Guess what type of genomic element these hits are (i.e., what
assay was performed))
A reasonable guess: This is ChIP seq
pull down of a transcription factor in heart and some brain-type cell.
Answer: This is a good guess. The true answer is that these
regions tested for enhancer activity using transient transgenic mouse
assays, downloaded from the VISTA Enhancer Browser.
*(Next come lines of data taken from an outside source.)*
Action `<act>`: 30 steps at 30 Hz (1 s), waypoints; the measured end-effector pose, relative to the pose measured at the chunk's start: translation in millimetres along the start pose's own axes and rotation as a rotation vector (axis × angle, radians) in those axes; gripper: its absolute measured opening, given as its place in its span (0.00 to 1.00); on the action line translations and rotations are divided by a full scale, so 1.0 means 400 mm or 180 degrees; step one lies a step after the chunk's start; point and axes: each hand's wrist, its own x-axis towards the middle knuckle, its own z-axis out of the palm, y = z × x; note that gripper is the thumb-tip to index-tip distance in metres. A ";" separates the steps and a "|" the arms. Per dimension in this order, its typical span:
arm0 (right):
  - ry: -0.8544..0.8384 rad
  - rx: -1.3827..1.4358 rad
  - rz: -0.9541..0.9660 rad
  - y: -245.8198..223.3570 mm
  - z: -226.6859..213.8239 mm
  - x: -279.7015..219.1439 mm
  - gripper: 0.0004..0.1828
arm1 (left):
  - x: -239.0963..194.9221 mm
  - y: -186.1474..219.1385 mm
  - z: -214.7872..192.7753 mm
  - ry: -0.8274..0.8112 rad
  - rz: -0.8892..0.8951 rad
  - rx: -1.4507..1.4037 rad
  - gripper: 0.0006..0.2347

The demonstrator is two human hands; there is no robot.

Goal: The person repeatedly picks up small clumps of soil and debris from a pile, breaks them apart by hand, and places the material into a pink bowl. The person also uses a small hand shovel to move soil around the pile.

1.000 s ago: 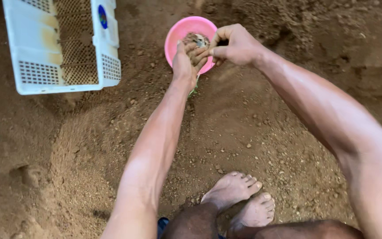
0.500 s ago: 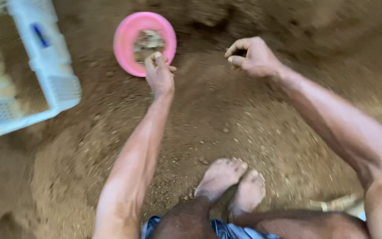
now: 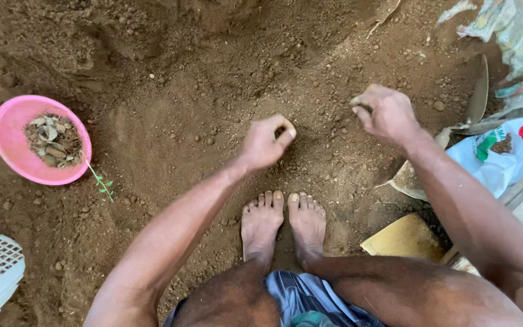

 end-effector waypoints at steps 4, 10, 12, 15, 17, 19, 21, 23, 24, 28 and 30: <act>0.0621 -0.0034 -0.0216 -0.012 0.046 -0.046 0.07 | -0.029 -0.028 0.049 -0.0133 -0.0045 0.0164 0.06; 0.0690 -0.0141 -0.0251 -0.042 0.056 -0.008 0.04 | -0.029 -0.076 0.029 0.0307 0.0091 0.0074 0.05; 0.0808 0.0024 -0.0052 -0.038 0.055 -0.020 0.01 | -0.025 -0.073 0.017 0.0296 -0.0009 -0.0086 0.04; 0.0754 0.1153 0.0764 -0.027 0.055 -0.051 0.03 | -0.025 -0.056 0.010 0.0222 -0.0544 -0.0427 0.05; 0.0584 0.1241 0.0809 -0.022 0.062 -0.069 0.03 | -0.024 -0.043 0.008 0.0226 -0.0592 -0.0481 0.05; 0.0625 0.1193 0.0611 -0.015 0.075 -0.078 0.03 | -0.017 -0.031 0.008 0.0202 -0.0629 -0.0498 0.04; 0.0852 0.1028 0.0170 -0.011 0.099 -0.079 0.05 | -0.014 -0.026 0.009 0.0147 -0.0684 -0.0473 0.04; 0.0928 0.0748 -0.0063 -0.006 0.124 -0.079 0.06 | -0.015 -0.028 0.011 0.0122 -0.0727 -0.0496 0.05; 0.0970 0.0604 -0.0184 -0.001 0.134 -0.074 0.06 | -0.014 -0.029 0.011 0.0114 -0.0743 -0.0506 0.05; 0.0911 0.0191 -0.0192 0.007 0.150 -0.068 0.02 | -0.017 -0.044 0.013 0.0145 -0.0794 -0.0551 0.05; 0.1026 0.0122 -0.0379 -0.002 0.146 -0.069 0.02 | -0.022 -0.053 0.010 0.0166 -0.0840 -0.0630 0.05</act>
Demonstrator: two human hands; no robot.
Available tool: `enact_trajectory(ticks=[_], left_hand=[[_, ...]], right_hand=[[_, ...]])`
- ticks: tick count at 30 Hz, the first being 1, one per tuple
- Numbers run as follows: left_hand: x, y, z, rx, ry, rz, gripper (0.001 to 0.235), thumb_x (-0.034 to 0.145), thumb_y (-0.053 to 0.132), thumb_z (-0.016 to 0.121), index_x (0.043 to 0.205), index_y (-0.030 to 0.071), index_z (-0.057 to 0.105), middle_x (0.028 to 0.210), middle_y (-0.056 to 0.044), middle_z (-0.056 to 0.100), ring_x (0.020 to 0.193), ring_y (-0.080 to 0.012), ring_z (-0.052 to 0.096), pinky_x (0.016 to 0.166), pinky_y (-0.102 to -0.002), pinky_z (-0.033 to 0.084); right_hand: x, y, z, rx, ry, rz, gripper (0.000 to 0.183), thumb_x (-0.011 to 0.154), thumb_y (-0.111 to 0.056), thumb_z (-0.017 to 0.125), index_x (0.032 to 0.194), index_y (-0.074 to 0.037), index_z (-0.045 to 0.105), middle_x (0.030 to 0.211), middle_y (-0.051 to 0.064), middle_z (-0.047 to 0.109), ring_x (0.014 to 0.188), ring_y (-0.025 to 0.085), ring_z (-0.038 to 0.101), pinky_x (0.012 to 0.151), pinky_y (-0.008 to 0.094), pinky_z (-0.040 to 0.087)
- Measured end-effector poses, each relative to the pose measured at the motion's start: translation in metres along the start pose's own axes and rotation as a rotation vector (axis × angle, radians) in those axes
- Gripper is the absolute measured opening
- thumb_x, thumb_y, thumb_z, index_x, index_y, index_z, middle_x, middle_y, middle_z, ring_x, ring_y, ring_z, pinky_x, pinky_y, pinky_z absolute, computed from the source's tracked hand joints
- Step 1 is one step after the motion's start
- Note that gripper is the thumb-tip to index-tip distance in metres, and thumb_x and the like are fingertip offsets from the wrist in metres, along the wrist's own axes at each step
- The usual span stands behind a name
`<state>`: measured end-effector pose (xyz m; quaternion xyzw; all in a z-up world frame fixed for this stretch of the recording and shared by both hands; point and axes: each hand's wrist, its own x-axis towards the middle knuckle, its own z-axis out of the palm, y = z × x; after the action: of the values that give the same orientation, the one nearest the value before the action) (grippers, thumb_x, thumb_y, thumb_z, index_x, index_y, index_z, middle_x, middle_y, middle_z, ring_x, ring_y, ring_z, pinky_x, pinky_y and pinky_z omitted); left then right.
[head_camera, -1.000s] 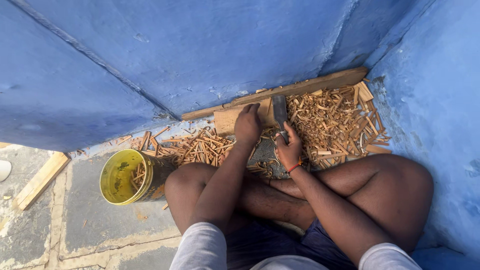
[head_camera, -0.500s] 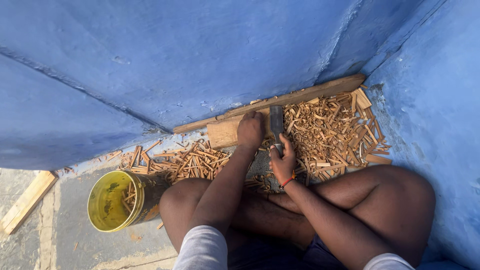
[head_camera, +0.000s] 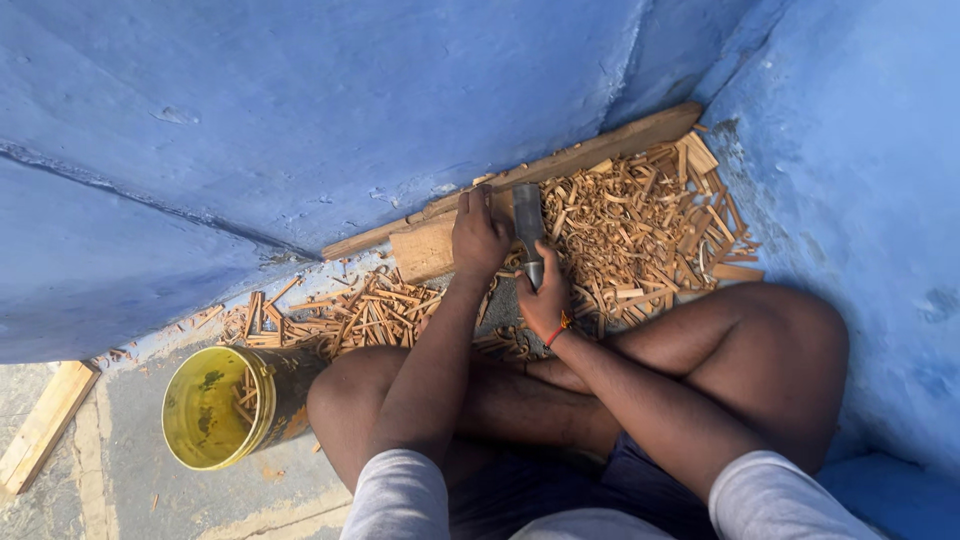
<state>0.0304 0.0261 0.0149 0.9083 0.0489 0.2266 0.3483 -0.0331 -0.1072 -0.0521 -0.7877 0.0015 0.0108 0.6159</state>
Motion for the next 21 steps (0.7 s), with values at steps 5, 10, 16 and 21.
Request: enact_trajectory(ticks=[5, 10, 16, 21], left_hand=[[-0.014, -0.005, -0.003, -0.039, -0.036, 0.048, 0.052, 0.076, -0.003, 0.062, 0.126, 0.007, 0.055, 0.116, -0.023, 0.062, 0.102, -0.0453, 0.065, 0.085, -0.052, 0.056], [-0.028, -0.012, -0.002, -0.216, -0.142, -0.146, 0.044, 0.081, -0.002, 0.06, 0.125, 0.006, 0.056, 0.107, -0.016, 0.066, 0.09, -0.0281, 0.07, 0.079, -0.039, 0.059], [-0.04, -0.031, 0.005, -0.628, -0.162, -0.225, 0.023, 0.094, -0.001, 0.064, 0.116, 0.001, 0.059, 0.096, -0.006, 0.065, 0.082, -0.0103, 0.063, 0.073, -0.026, 0.055], [-0.038, -0.03, -0.001, -0.857, -0.199, -0.396, 0.01, 0.096, 0.001, 0.065, 0.105, 0.003, 0.064, 0.087, -0.003, 0.069, 0.071, -0.0084, 0.065, 0.066, -0.025, 0.055]], right_hand=[[-0.007, 0.006, 0.0, -0.112, -0.057, -0.21, 0.052, 0.091, -0.008, 0.072, 0.14, -0.01, 0.054, 0.095, 0.015, 0.072, 0.079, 0.025, 0.071, 0.068, 0.039, 0.055], [-0.02, 0.001, -0.002, -0.185, -0.094, -0.287, 0.056, 0.09, -0.01, 0.073, 0.143, -0.012, 0.052, 0.105, 0.022, 0.073, 0.095, 0.04, 0.072, 0.076, 0.047, 0.057], [-0.026, -0.005, -0.013, -0.187, -0.168, -0.256, 0.055, 0.09, -0.011, 0.071, 0.141, -0.01, 0.052, 0.093, 0.02, 0.072, 0.087, 0.037, 0.074, 0.074, 0.046, 0.058], [-0.028, 0.002, -0.014, -0.229, -0.208, -0.249, 0.047, 0.09, -0.008, 0.07, 0.135, -0.007, 0.057, 0.09, 0.018, 0.072, 0.085, 0.034, 0.075, 0.074, 0.044, 0.059]])
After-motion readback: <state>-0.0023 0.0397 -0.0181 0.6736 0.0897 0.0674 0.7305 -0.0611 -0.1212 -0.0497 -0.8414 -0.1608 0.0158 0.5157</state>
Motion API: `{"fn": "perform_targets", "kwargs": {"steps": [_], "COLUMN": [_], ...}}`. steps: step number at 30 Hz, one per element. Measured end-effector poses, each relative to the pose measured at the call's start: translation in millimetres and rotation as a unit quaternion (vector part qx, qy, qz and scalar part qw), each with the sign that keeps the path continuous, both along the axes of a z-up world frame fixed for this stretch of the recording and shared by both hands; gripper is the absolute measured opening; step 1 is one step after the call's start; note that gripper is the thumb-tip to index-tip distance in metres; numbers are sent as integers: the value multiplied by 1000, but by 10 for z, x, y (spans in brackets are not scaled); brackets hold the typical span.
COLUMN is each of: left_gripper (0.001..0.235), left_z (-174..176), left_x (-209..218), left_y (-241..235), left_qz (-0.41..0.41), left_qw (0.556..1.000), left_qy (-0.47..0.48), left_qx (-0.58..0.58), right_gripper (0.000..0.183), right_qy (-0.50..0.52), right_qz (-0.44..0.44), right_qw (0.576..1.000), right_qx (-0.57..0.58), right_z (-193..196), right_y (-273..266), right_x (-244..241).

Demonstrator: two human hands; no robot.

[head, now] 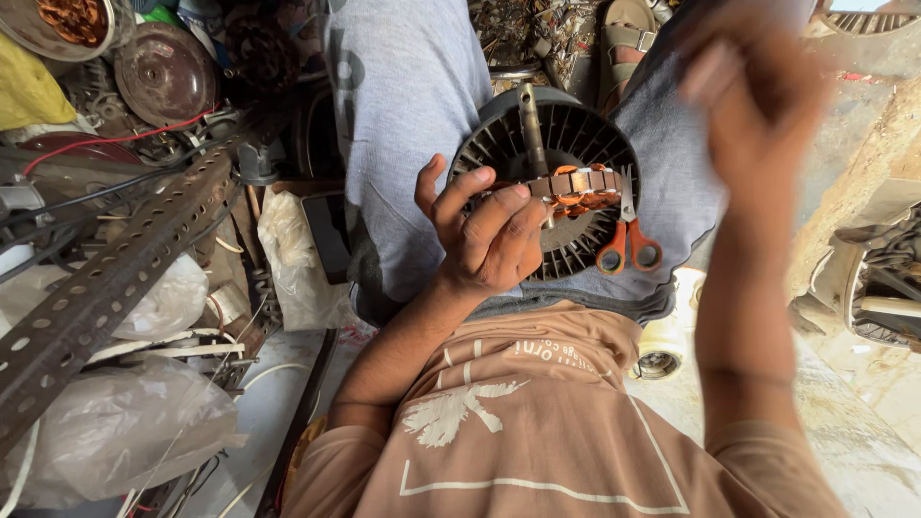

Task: The person uses a screwdriver and pliers to adjust components on a fan motor stator held in their lap, then cuts wires with scissors.

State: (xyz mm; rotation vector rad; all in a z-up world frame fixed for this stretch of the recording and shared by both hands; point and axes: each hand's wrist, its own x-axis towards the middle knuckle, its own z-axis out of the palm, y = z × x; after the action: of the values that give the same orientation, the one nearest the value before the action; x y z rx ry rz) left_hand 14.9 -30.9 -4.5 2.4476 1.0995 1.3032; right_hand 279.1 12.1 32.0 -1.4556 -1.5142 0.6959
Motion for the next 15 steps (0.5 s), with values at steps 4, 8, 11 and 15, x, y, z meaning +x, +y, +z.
{"fn": "perform_targets", "kwargs": {"steps": [4, 8, 11, 15], "left_gripper": [8, 4, 4, 5], "left_z": [-4, -34, -61, -144], "left_x": [-26, -18, -14, -14], "left_y": [19, 42, 24, 17], "left_qz": [1, -12, -20, -31], "left_qw": [999, 999, 999, 999], "left_qy": [20, 10, 1, -18], "left_qx": [29, 41, 40, 41], "right_gripper": [24, 21, 20, 21], "right_qy": [187, 237, 236, 243], "right_qz": [90, 12, 4, 18], "right_qw": [975, 962, 965, 964], "right_qx": [-73, -132, -116, -107], "right_z": [148, 133, 90, 42], "right_y": [-485, -624, -666, -670], "right_x": [-652, -835, -856, -805]}}
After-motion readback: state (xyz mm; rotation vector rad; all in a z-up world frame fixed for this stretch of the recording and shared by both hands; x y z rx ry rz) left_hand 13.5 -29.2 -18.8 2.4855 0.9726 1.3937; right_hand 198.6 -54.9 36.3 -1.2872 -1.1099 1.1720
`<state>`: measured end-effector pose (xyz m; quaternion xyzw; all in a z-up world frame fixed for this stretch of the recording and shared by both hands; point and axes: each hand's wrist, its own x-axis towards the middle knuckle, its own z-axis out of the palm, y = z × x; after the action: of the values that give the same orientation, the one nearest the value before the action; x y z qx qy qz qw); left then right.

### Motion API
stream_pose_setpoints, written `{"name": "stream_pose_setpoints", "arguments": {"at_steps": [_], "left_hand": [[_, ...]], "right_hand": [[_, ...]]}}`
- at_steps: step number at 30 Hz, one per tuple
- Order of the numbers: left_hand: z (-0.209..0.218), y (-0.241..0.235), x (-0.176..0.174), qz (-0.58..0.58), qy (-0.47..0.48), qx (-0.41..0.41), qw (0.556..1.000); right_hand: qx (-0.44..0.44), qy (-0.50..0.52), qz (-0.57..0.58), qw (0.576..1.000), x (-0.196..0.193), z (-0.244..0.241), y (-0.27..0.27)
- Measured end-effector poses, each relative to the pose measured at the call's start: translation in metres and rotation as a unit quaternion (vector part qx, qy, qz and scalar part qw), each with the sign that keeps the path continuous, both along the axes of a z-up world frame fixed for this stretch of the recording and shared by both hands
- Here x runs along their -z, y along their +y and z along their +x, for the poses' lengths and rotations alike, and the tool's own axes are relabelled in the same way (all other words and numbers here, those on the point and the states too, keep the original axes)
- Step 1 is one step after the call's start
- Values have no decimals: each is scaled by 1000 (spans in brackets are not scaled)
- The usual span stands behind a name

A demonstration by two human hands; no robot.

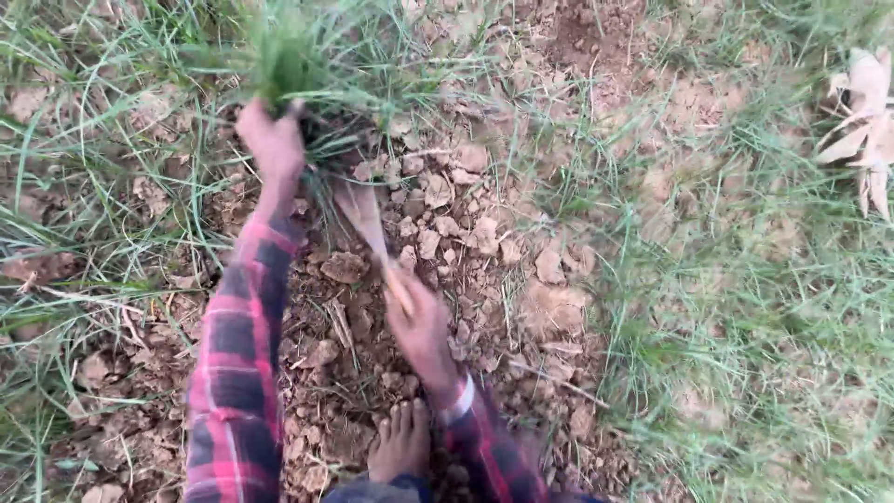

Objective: Dig up a plant from the soil using a small hand tool.

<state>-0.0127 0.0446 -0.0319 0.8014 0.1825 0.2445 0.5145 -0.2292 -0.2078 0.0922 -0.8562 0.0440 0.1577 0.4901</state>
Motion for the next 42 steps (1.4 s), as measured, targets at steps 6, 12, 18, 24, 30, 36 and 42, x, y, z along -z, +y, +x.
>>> {"name": "stream_pose_setpoints", "arguments": {"at_steps": [6, 12, 18, 24, 30, 36, 42], "left_hand": [[-15, 36, 23, -16, -20, -93, 995], [-11, 29, 9, -73, 0, -66, 995], [5, 19, -12, 96, -54, 41, 993], [35, 17, -16, 154, 18, 131, 979], [41, 20, 10, 15, 33, 130, 991], [36, 30, 72, -264, 23, -1, 964], [19, 21, 79, -275, -17, -39, 960]], "right_hand": [[17, -286, -22, 958, 3, 9, 9], [-57, -436, -1, 898, -5, 99, 13], [-113, -307, -11, 945, 3, 37, -1], [-2, -295, 74, 953, 45, 76, 49], [-51, -251, 40, 966, 7, 34, 8], [-60, -258, 48, 963, 9, 39, 11], [-70, -354, 26, 932, 30, 75, 26]]}}
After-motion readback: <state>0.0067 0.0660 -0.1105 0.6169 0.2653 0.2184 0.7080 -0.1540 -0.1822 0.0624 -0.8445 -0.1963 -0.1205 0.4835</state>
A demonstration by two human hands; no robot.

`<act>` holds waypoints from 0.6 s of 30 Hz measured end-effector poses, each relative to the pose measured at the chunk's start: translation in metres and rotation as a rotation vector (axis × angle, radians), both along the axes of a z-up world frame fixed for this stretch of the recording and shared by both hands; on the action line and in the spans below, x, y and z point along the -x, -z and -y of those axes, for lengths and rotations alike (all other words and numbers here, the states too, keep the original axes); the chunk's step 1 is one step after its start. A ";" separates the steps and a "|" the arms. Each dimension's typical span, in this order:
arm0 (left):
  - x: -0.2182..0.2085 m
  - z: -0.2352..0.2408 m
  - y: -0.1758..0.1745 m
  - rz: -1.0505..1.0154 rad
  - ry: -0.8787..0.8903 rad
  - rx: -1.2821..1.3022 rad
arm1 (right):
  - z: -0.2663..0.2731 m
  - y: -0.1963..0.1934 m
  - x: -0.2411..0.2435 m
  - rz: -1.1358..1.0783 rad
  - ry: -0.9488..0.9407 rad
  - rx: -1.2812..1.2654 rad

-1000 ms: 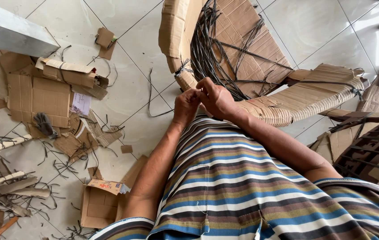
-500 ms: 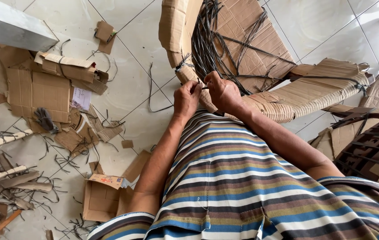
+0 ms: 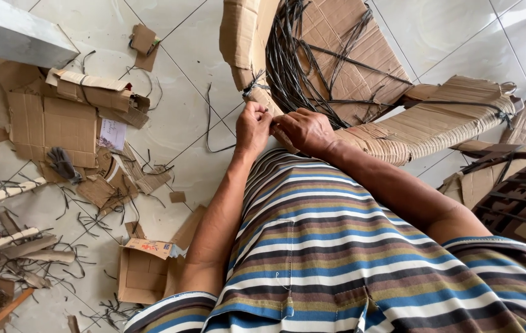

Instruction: Manually securing black wires to a large circular cardboard frame to assemble a structure.

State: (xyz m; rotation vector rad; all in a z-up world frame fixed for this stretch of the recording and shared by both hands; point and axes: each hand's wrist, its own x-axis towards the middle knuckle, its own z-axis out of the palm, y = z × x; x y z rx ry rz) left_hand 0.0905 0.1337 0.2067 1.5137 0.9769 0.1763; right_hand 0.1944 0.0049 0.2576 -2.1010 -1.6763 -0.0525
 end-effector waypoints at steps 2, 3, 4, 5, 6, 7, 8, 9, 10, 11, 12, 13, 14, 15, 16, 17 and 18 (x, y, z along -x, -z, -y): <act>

The file
all
includes all tested regions at the time of download,
which encompasses negatives (no enhancer activity) and regions positive
for activity in different tissues. The elements in all
were
prioritized for the assay based on evolutionary conservation and
epigenetic marks. The regions in hits1
are limb enhancers
(limb does include muscle, and hence the heart GO terms), whereas the
regions in hits2
are brain enhancers.
BONUS Q10. Do you think hits1 and hits2 function in the same
cell type?
- Build on your analysis in Q9 by separately
testing overlaps with hits1
and hits2
. Choose
datasets that are from several different cell types
The
analyses above used the cell type gene lists provided by GSEA and
calculating the significance that genes (closest to region) in
hits1
or hits2
overlap with these lists more
than expected by random chance. Given these results and Q9, we would
conclude that hits1
is from an assay on heart cells (e.g.,
cardiomyocytes) or some other muscle cells, and hits2
is
likely from an assay on brain/neuronal cells. So, these do not appear to
be the same cell type.
BONUS Q11: Try matching the random regions more closely to
regions in hits1
- On what variables will you match them?
e.g., spacing, chromosome, GC-content, distance to nearest gene, masking
- How does matching affect the z-score and p-value?
You could leverage another R package (gapped-kmer-SVM classifier)
that was built to generate a matched set of regions by GC content
(tolerates 0.02 deviation from input), repeat regions (tolerates 0.02
deviation), and region length (again, 0.02 deviation) and outputs a list
of the same length (xfold=1). To save time during rendering, you can
generate a matched list larger than hits1
(xfold=5 so ~700
regions) and then randomly sample from that as the “universe”. Otherwise
it would be necessary to run the svm every iteration which is a lot of
computation.
The matched hits actually have higher zscores which may seem surprising at first. This reflects the fact that regions tested by VISTA for enhancer activity are not random genomic regions; they were selected based on evolutionary conservation and epigenetic marks, and hence they have a different GC-content than the genome does. Nonetheless, this analysis does reinforce that having 6 regions overlap when considering the whole genome is very unlikely to occur by chance – even if you control for other variables.